• **Task requirements**
All of the records below are to be printed exactly; the pictures are to be left out.
┌─ Task input
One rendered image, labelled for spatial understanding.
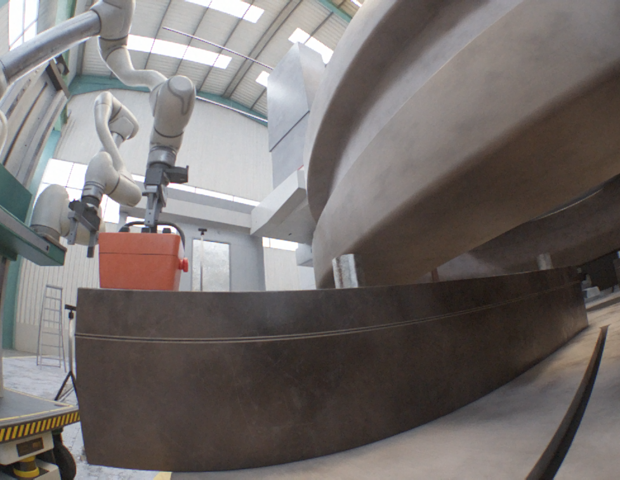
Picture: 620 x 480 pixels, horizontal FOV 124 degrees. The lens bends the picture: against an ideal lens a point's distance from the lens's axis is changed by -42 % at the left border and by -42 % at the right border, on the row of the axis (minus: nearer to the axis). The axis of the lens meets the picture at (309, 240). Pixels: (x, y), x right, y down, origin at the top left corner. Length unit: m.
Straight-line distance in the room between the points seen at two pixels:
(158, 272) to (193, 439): 0.35
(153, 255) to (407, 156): 0.63
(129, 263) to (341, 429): 0.57
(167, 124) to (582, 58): 0.95
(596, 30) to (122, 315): 1.06
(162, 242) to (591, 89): 0.88
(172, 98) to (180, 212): 3.24
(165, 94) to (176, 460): 0.82
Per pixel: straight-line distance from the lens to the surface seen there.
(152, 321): 0.60
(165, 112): 0.80
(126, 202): 1.25
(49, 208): 1.32
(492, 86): 0.65
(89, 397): 0.65
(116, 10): 1.16
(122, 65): 1.18
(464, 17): 1.04
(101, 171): 1.16
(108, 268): 0.66
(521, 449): 0.57
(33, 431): 1.03
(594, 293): 4.26
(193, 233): 4.05
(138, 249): 0.64
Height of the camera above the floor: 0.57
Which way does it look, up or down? 21 degrees up
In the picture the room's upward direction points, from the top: 6 degrees counter-clockwise
└─
• **Solution to this task**
One rendered image, labelled for spatial understanding.
Picture: 620 x 480 pixels, horizontal FOV 124 degrees. The lens bends the picture: against an ideal lens a point's distance from the lens's axis is changed by -42 % at the left border and by -42 % at the right border, on the row of the axis (minus: nearer to the axis). The axis of the lens meets the picture at (309, 240). Pixels: (x, y), x right, y down, origin at the top left corner. Length unit: m.
Straight-line distance in the room between the points seen at two pixels:
(158, 272) to (193, 439): 0.35
(153, 255) to (407, 156): 0.63
(129, 263) to (341, 429): 0.57
(167, 124) to (582, 58): 0.95
(596, 30) to (122, 315): 1.06
(162, 242) to (591, 89): 0.88
(172, 98) to (180, 212): 3.24
(165, 94) to (176, 460): 0.82
Per pixel: straight-line distance from the lens to the surface seen there.
(152, 321): 0.60
(165, 112): 0.80
(126, 202): 1.25
(49, 208): 1.32
(492, 86): 0.65
(89, 397): 0.65
(116, 10): 1.16
(122, 65): 1.18
(464, 17): 1.04
(101, 171): 1.16
(108, 268): 0.66
(521, 449): 0.57
(33, 431): 1.03
(594, 293): 4.26
(193, 233): 4.05
(138, 249): 0.64
Height of the camera above the floor: 0.57
Which way does it look, up or down? 21 degrees up
In the picture the room's upward direction points, from the top: 6 degrees counter-clockwise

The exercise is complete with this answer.